Exercise brief
After locating the line with "(449, 47): -0.72, 0.26" in the data that follows, return it and every later line exactly, up to and including the line with "0: (289, 27)".

Provided data
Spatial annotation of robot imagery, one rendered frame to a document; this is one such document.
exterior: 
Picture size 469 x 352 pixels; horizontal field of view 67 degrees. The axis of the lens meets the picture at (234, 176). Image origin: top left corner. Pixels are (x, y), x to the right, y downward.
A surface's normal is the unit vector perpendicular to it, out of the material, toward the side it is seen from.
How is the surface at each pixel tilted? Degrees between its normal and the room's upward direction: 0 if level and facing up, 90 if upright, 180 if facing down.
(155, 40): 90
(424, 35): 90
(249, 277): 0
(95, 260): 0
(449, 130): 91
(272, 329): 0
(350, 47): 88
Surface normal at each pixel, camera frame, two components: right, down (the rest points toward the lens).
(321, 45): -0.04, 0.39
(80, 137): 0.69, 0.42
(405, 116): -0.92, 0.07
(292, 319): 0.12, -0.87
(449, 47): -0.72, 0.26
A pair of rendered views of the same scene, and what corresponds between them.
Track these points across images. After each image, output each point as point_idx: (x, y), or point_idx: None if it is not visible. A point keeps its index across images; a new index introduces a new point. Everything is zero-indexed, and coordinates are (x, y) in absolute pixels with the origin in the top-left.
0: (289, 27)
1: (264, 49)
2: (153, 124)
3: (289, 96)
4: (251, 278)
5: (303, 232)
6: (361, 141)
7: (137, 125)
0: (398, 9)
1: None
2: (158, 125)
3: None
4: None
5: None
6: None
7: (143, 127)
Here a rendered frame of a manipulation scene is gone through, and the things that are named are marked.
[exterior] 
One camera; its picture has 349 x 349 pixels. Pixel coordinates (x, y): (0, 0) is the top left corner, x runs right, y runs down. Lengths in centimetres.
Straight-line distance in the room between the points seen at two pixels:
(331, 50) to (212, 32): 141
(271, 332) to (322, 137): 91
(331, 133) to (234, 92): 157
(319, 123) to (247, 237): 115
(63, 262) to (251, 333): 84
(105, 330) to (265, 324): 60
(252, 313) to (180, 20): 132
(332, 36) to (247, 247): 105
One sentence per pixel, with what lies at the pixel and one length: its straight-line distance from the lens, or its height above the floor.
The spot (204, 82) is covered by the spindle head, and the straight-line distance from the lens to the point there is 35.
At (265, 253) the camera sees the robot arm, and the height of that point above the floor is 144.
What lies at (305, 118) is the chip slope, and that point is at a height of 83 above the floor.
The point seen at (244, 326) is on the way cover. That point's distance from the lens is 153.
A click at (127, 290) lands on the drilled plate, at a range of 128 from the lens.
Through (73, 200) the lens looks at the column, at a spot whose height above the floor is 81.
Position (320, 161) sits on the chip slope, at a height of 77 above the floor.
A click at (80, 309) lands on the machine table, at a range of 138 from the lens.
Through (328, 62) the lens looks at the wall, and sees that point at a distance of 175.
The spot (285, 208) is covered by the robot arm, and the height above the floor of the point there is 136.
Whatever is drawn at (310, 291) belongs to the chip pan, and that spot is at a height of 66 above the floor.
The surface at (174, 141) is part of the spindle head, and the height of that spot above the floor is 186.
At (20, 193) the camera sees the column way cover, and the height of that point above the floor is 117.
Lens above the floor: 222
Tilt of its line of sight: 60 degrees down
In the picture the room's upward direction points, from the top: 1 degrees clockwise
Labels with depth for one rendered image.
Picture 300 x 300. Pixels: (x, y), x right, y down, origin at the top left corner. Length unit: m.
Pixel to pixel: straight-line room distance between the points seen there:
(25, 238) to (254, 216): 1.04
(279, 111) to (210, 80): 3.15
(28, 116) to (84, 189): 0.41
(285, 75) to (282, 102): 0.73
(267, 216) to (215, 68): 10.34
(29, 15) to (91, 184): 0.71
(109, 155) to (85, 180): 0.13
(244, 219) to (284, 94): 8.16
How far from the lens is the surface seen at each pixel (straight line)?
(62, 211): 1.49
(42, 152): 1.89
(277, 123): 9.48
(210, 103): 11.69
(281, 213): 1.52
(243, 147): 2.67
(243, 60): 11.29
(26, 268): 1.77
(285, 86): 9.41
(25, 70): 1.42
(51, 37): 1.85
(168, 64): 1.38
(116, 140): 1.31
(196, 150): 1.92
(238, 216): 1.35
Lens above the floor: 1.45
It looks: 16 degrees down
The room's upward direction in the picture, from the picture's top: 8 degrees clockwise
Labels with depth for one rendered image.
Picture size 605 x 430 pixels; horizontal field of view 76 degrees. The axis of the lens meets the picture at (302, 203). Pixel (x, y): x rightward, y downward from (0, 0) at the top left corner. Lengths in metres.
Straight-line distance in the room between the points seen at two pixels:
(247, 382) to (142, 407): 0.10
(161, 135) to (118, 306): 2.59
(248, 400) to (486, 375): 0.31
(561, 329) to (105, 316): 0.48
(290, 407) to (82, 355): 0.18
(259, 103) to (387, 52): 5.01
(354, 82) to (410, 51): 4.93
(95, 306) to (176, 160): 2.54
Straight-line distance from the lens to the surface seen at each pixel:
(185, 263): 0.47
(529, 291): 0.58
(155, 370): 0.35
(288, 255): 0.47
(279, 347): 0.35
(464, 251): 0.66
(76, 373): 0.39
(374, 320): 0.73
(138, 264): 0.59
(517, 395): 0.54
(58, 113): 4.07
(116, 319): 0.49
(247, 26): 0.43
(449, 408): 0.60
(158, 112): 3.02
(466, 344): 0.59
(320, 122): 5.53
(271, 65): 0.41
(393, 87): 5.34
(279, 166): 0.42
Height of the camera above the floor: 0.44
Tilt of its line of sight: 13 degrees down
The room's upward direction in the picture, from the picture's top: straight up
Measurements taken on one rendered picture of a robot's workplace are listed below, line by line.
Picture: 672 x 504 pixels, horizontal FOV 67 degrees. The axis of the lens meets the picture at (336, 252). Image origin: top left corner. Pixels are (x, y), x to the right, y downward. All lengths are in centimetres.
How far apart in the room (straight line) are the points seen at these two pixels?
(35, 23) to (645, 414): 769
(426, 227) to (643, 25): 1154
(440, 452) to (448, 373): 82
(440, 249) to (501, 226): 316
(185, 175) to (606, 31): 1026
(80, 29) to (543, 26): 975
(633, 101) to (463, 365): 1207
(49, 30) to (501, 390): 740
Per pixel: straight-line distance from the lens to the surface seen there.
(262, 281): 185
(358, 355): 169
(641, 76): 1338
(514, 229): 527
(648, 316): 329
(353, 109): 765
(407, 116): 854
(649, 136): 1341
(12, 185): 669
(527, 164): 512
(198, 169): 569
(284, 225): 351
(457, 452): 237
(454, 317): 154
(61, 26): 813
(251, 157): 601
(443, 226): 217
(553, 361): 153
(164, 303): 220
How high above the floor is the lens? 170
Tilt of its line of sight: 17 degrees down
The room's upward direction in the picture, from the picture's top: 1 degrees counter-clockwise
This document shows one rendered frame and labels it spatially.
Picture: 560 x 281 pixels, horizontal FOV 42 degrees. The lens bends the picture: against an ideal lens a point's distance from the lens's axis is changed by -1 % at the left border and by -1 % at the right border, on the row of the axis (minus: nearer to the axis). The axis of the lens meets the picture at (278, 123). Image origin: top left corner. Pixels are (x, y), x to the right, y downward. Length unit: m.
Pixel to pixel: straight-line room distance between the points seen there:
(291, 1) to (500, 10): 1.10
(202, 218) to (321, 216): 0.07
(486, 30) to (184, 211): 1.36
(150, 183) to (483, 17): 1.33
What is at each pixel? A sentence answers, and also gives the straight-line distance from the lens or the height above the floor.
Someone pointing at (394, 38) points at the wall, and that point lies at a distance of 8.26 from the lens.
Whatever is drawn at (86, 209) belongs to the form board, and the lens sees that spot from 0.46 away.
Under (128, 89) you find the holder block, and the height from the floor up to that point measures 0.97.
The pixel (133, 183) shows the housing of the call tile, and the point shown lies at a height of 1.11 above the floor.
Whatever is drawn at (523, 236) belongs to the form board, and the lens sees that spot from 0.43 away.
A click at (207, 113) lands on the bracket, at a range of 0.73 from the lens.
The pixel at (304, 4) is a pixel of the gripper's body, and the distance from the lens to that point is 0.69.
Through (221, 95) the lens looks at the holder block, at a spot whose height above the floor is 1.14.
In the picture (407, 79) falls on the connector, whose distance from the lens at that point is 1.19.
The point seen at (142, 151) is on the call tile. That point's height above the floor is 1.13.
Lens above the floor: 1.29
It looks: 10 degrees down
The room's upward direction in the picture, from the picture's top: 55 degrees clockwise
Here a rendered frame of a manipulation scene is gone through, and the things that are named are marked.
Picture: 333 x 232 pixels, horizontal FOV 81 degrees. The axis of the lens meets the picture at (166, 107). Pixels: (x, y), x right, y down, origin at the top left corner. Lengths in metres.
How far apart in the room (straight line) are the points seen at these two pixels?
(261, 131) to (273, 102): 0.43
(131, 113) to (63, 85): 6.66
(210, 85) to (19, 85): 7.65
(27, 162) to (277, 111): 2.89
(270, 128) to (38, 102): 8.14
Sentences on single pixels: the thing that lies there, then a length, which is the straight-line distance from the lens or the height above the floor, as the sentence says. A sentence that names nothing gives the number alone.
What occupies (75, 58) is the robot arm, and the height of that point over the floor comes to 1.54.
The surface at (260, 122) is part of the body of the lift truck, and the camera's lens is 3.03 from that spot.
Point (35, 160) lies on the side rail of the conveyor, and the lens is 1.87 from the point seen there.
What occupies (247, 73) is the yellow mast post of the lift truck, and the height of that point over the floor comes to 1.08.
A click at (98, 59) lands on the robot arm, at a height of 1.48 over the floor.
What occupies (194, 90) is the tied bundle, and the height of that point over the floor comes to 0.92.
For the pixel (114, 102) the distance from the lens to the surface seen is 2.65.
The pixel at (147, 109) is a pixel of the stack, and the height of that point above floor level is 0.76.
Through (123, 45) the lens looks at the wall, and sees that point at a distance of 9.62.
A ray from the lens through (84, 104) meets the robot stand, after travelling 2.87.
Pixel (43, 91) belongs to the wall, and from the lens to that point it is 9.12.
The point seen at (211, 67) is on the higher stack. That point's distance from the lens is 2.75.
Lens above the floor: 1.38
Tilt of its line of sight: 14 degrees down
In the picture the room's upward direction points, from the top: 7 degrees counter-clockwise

Solution to the exercise
(449, 47): -0.72, 0.26
A pair of rendered views of the same scene, and what corresponds between them.
Track these points across images. After each image, output each point as point_idx: (x, y), or point_idx: None if it is not visible. A point keeps its index across images; a new index introduces a new point. Everything is zero-indexed, and coordinates are (x, y) in absolute pixels with the origin in the top-left.
0: (289, 27)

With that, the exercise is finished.